Ok atışında okun düştüğü yere nişân olmak için koyulan bir taştı ve belâ meydânına Mecnûn ile berâber dikilmişti:
“Mahabbet tîrini pertâb edip mihnet kemânında
Belâ meydânına Mecnûn ile diktik birer taş”
Taş döğen gibi sağlam, güçlü, kuvvetli ve dayanıklı idi. Taş gibi çok sert ve kaskatı idi. Gördüğü veyâ duyduğu şeyden dolayı taş gibi donup kalmıştı. Taş kalpli, taş bağırlı olduğu için gabî, anlayışsız bir taş kafaydı aslında.
Kimi zamân, hayretten, korkudan ve şaşkınlıktan taş kesilip ne yapacağını, ne söyleyeceğini bilememişti. Zirâ taş gibi katılaşmış, yâni taşlaşmıştı. Hattâ büyüğe kalkan el gibi taş olmuştu. Sâbit’in belirttiği üzere taş gibi kaskatı kesilen ol âşıkların zârı idi:
“Zannetme merkadindeki seng-i mezârıdır
Taş oldu kaldı ol bütün uşşâk-ı zârıdır”
Âkif’in dediği gibi böylesine büyük, dayanılmaz acıya taş olsa dayanmazdı: “Hudâ bilir ki dayanmaz taş olsa bir sîne.” Öyle ki sitemin askerleri asırlardır taş üstünde taş bırakmamıştı:
“Mülk-i dilde komadı ceyş-i sitem taş üzre taş
Kimse ma’mûr edemez bir dahi bu vîrâneyi”
İşte bu yüzden Köroğlu da taş taş üstünde bırakmamakla herkese meydân okuyordu:
“Alırım burcun kal’asın
Kalmasın taş taş üstünde”
Karagöz ise taş toprak, yani molozların arasında para sâhibi olmak için -argo tâbiriyle- taş tutmanın gayretini güdüyordu: “Taş tutsam burada ne işim var. Eve giderim, mis gibi karıcığımla otururum.”
Büyük bir felâkete mâruz kaldığında taş olup yağıyordu. Dost yolunda Karac’oğlan gibi nâmusunu bile taşa çalıyordu:
“Dost yoluna verdim olan varımı
Taşa çaldım nâmusumu ârımı”
O olmazsa Cem’in kadehini de taşa çalmaya niyetliydi:
“Câm-ı Cem’dir dil-i mey-hâra seninle şu sifâl
Sensiz ey mâh felek taşa çala câm-ı Cem’i” (Osman Şems).

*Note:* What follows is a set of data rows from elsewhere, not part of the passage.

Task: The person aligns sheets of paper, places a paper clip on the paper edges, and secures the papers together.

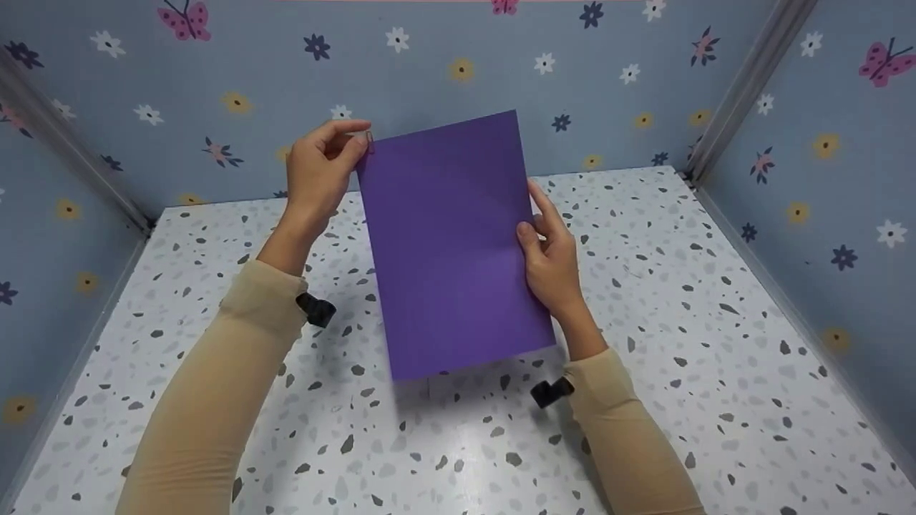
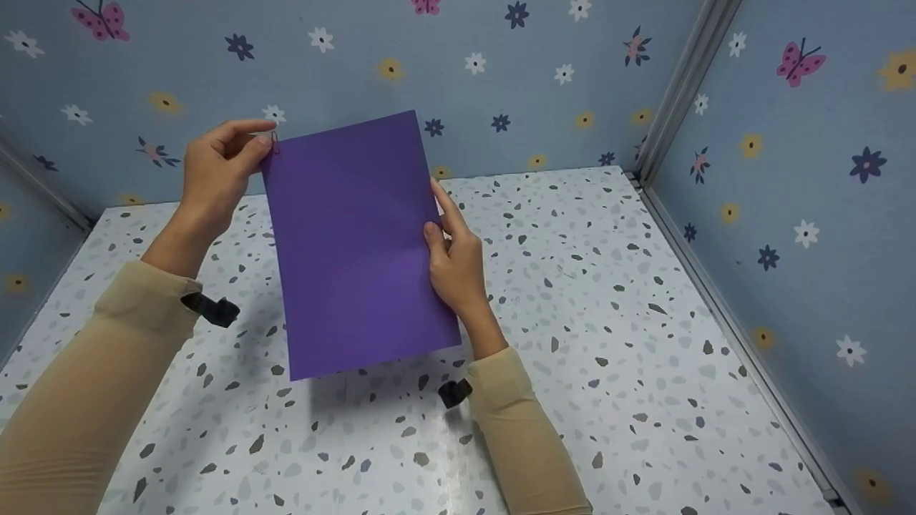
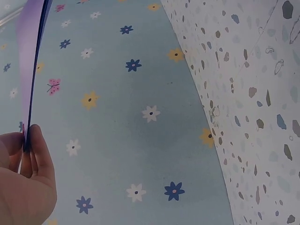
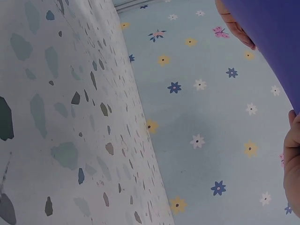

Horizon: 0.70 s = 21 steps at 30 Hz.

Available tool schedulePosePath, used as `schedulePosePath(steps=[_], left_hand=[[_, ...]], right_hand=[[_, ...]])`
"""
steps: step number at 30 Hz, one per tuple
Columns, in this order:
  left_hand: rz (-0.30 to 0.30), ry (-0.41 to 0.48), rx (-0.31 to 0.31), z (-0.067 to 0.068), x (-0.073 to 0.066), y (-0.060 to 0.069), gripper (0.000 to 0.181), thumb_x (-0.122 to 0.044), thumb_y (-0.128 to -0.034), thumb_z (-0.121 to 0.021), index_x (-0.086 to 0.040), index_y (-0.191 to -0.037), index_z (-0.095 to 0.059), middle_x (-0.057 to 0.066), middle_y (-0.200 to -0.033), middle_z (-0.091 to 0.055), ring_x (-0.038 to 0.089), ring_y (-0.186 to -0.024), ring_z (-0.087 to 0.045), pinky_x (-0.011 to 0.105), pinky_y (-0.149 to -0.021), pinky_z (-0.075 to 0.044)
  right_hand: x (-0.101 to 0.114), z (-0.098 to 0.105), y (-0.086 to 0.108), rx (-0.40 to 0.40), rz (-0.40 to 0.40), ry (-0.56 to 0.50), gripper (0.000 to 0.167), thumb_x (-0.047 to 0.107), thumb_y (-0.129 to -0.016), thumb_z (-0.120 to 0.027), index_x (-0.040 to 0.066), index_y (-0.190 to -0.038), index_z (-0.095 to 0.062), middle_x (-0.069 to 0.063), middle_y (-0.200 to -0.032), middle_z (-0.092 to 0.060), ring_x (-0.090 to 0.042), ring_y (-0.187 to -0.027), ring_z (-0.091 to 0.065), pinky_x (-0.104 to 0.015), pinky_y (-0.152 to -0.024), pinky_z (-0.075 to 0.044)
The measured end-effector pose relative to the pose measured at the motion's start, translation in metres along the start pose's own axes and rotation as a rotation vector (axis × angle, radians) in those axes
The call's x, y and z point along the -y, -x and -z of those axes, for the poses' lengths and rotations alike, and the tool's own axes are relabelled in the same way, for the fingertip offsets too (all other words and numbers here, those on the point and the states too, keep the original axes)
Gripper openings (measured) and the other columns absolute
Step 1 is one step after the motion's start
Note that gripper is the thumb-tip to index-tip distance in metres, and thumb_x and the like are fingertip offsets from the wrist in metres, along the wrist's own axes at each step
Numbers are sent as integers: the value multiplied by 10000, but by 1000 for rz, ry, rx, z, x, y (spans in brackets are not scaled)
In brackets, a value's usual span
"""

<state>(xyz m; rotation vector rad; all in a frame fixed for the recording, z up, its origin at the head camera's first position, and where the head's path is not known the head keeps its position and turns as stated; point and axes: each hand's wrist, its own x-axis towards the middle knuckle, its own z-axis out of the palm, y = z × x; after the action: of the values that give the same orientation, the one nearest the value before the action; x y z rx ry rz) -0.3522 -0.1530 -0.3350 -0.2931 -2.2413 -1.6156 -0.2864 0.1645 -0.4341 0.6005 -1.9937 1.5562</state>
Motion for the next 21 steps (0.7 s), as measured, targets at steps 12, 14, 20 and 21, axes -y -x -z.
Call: schedulePosePath(steps=[12, 14, 20, 21], left_hand=[[-25, 31, 31, 2, 6, 2, 245, -217, -1074, -654, -186, -1293, -762, 42, -1113, -739, 170, -1007, -689, 275, -947, -565], [-26, 46, 43, 2, 8, 3, 258, -207, -1076, -649, -183, -1310, -753, 47, -1113, -735, 179, -1007, -691, 282, -948, -569], [-33, 56, 61, 3, 11, 5, 285, -194, -1080, -634, -198, -1344, -741, 44, -1068, -727, 195, -968, -693, 281, -917, -577], [-37, 51, 59, 3, 11, 5, 286, -194, -1080, -634, -193, -1345, -741, 42, -1060, -727, 194, -957, -693, 277, -909, -577]], right_hand=[[2, 0, 0, -5, -14, -4, 539, 110, -1112, -560, 93, -1634, -429, -112, -864, -679, -185, -715, -608, -274, -647, -493], [2, 0, 0, -4, -18, -7, 540, 114, -1114, -556, 92, -1637, -424, -119, -862, -675, -187, -718, -606, -274, -646, -491], [3, 0, 1, 1, -37, -23, 543, 120, -1118, -548, 74, -1640, -407, -129, -977, -735, -184, -752, -669, -271, -653, -520], [3, 0, 1, 2, -39, -22, 543, 120, -1118, -549, 72, -1640, -406, -127, -982, -737, -183, -743, -669, -271, -647, -520]])
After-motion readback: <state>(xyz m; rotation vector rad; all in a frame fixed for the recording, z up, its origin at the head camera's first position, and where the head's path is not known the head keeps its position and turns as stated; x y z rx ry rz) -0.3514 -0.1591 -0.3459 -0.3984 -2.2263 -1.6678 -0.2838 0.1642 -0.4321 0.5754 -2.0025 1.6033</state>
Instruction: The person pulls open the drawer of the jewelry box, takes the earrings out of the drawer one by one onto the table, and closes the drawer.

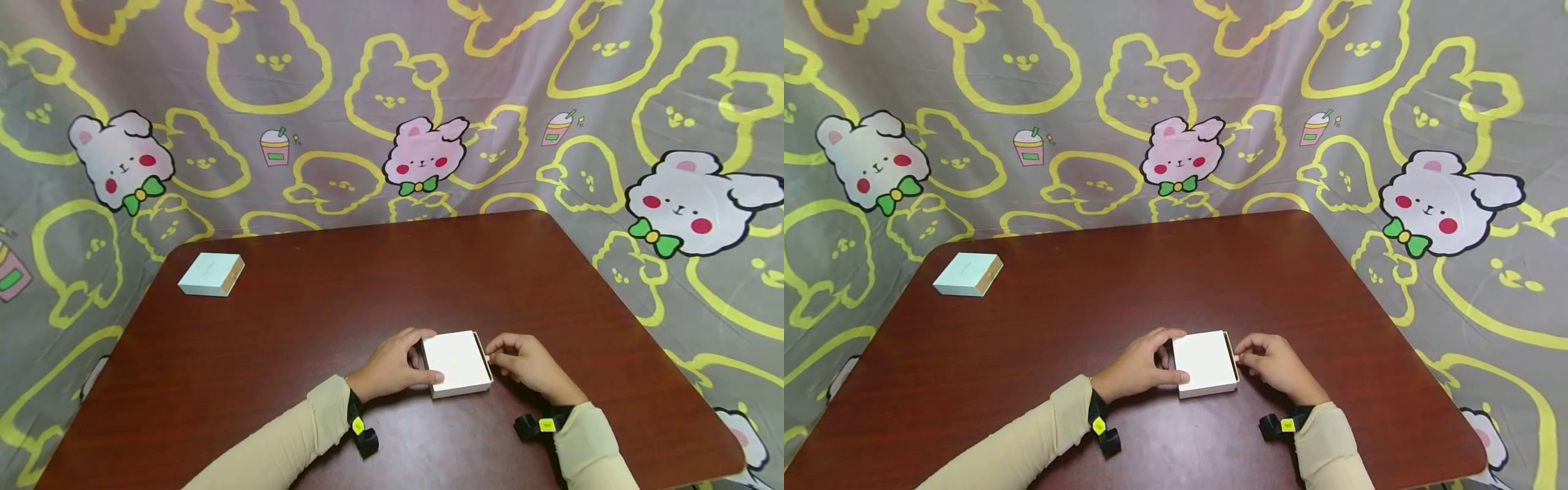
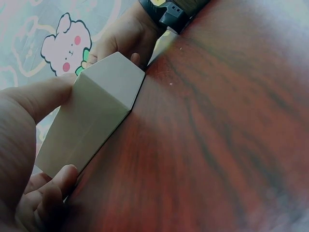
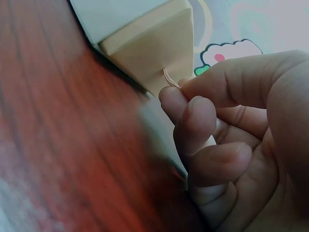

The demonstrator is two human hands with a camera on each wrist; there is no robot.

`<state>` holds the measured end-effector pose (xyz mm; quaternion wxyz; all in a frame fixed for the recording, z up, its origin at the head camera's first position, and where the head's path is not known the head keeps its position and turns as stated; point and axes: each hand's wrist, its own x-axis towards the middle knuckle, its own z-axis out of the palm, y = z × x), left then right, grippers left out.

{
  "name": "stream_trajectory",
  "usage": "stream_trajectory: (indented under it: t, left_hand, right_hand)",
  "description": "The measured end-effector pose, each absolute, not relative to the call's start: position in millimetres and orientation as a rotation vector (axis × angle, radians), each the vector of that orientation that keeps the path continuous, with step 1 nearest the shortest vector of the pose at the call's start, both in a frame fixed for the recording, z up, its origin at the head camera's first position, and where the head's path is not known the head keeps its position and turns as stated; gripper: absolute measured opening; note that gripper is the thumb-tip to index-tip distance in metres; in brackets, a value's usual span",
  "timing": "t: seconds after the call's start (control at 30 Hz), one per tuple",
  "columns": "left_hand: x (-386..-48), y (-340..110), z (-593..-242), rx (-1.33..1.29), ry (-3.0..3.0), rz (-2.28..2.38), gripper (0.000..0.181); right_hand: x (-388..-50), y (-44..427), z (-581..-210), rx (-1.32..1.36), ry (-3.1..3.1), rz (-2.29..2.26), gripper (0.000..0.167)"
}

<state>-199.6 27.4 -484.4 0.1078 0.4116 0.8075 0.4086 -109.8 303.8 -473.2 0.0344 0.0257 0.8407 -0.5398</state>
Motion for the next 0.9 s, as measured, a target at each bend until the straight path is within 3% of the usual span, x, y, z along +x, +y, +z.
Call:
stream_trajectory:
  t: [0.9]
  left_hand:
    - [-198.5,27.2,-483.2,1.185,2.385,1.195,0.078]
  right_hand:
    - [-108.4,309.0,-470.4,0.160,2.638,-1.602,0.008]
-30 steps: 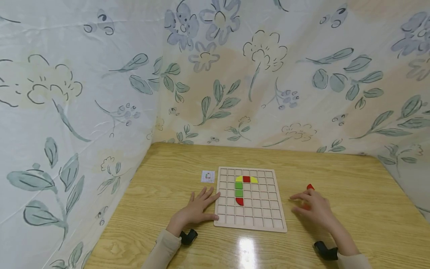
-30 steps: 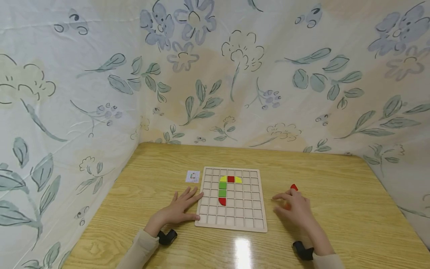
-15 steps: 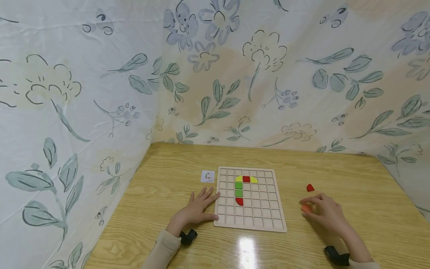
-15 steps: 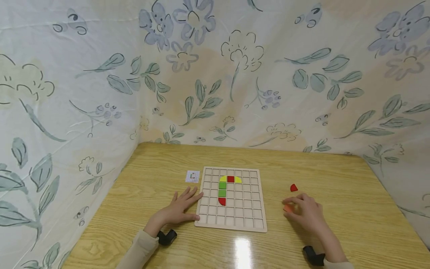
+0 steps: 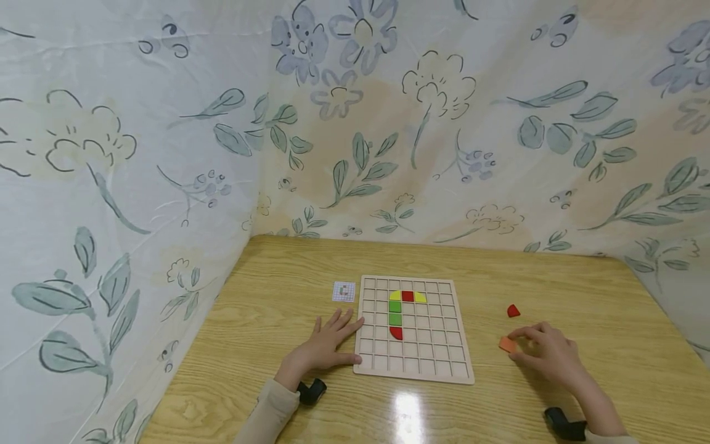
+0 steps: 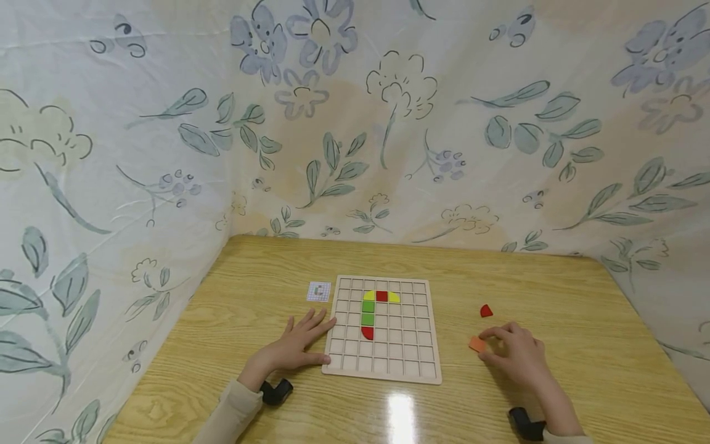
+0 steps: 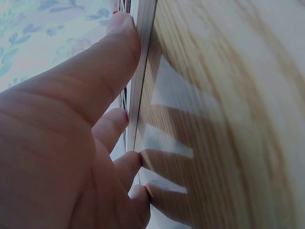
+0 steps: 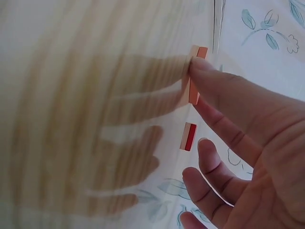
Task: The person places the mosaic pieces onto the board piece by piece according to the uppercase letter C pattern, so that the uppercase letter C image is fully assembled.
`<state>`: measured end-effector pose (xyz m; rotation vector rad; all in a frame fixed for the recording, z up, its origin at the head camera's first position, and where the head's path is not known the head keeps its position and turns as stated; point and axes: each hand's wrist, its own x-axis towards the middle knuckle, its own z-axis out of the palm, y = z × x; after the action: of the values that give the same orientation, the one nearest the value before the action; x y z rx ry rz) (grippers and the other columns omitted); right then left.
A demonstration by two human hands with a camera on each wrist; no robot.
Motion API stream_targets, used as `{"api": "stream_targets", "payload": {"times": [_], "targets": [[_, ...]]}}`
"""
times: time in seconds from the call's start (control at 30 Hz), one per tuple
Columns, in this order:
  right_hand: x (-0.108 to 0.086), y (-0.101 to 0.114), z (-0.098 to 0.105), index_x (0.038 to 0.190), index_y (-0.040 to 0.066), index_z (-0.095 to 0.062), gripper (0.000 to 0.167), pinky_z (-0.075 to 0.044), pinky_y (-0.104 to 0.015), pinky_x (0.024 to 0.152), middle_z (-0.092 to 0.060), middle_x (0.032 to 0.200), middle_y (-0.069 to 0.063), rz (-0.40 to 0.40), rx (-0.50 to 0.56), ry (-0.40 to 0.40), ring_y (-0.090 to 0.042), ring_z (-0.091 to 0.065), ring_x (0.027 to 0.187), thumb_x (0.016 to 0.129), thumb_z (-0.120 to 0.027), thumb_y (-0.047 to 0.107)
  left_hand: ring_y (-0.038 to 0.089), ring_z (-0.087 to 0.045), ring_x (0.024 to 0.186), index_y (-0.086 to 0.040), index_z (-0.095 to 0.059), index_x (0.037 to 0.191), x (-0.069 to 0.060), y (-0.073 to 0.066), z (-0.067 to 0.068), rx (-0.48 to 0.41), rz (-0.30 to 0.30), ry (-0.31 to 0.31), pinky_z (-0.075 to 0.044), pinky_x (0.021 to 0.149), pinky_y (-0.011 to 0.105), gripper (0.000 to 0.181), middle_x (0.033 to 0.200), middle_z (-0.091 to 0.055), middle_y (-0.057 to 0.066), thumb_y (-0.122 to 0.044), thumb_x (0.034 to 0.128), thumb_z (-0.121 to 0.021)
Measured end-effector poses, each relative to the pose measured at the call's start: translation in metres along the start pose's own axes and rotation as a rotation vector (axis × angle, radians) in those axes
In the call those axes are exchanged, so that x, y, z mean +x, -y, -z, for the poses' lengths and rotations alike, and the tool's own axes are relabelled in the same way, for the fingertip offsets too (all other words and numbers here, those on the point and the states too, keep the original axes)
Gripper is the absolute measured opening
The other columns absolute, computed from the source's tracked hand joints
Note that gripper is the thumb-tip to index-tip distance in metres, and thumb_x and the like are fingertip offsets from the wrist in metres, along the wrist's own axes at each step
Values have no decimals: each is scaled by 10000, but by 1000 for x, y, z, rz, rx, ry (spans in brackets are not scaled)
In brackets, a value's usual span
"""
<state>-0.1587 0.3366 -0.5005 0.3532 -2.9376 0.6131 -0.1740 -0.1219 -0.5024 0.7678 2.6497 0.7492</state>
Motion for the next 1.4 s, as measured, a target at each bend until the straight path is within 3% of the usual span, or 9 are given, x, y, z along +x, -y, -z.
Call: {"api": "stream_targets", "payload": {"times": [0.2, 0.47, 0.7, 1.23, 1.4], "targets": [[-1, -4, 0, 928, 213, -680, 227, -342, -532, 652, -554, 944, -64, 10, 14, -4, -275, -512, 859, 743, -766, 315, 373, -15, 1418, -196, -244, 1483, 0, -1, 0, 5, -4, -1, 43, 1064, 654, 761, 1554, -97, 126, -468, 861, -589], [1, -3, 0, 897, 221, -685, 200, -296, -620, 741, -571, 934, -39, 61, 34, -35, -314, -534, 878, 725, -784, 250, 381, -29, 1415, -184, -251, 1481, -1, -2, 1, 10, -7, -5, 37, 1061, 659, 759, 1552, -105, 135, -457, 862, -594], [2, -2, -2, 891, 219, -686, 209, -308, -596, 715, -550, 891, 9, 112, 19, -75, -245, -524, 821, 714, -793, 249, 382, -26, 1415, -181, -252, 1481, -1, -2, 1, 1, -7, -1, 41, 1061, 658, 757, 1551, -105, 137, -452, 863, -595], [15, 13, -4, 882, 193, -695, 244, -319, -570, 708, -538, 863, 6, 162, 36, -138, -247, -521, 808, 672, -820, 203, 357, -7, 1421, -200, -246, 1482, 0, 1, -3, 6, 1, -7, 52, 1070, 643, 765, 1557, -89, 109, -484, 858, -584], [21, 22, -4, 875, 215, -692, 255, -347, -542, 684, -526, 832, 32, 208, 21, -156, -178, -490, 750, 661, -829, 222, 368, -10, 1419, -191, -249, 1482, 0, 1, -2, 4, -7, -10, 49, 1067, 648, 757, 1555, -92, 122, -471, 864, -585]]}}
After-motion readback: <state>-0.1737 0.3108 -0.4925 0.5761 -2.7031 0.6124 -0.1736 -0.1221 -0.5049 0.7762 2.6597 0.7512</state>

Kılıcını bileği taşında taşa çekiyor; hastalıkların kendisinden uzak olması için “taşa (taşı) ölçeyim” diyordu. Boş yere taşa tohum ekilmeyeceğini Seyrânî gibi geç de olsa anlıyordu:
“Ben bağrımı toprak bildim taş imiş
Meğer taşa tohum ekilmez imiş”
Yûnus Emre’nin dediği üzere sevmediklerini aralıksız taşa tutuyordu:
“Hacılar deve katarlar
Kum deryâsına batarlar
Şeytânı taşa tutarlar
Atsam ağlayu ağlayu”
Bâzan da Yahyâ Bey’in belirttiği gibi sevgilisinin sitemi için taşa tutulmaya râm oluyordu:
“Bileli sevdiğimi taşa tutar yâr beni
Ona şâdım ki dirîğ etmez elinden geleni”
Nitekim, zene mâil olanın taşa tutulması da kaderin bir cilvesi değil miydi:
“Zene mâil olanı taşa tutarmış rindân
Bîsütûn’da görülen sûret-i Ferhad gibi”
Taşı gediğine koymak ise onun en mâhir olduğu alandı. Çok kuvvetli olanlarıysa taşı sıksa suyunu çıkarırdı! Çok büyük pişmânlık duyduğunda veyâ büyük acıya uğradığında taşlarla dövünmek kaderinde vardı:
“Dövünsem n’ola taşlarla bugün ol Yûsuf-i hüsnün
Kefine kim direm korsa terâzû-vâr mâildir” (Hayâlî).
Efendim, öyle görünüyor ki taşla yolculuğumuza biraz daha devâm edeceğiz…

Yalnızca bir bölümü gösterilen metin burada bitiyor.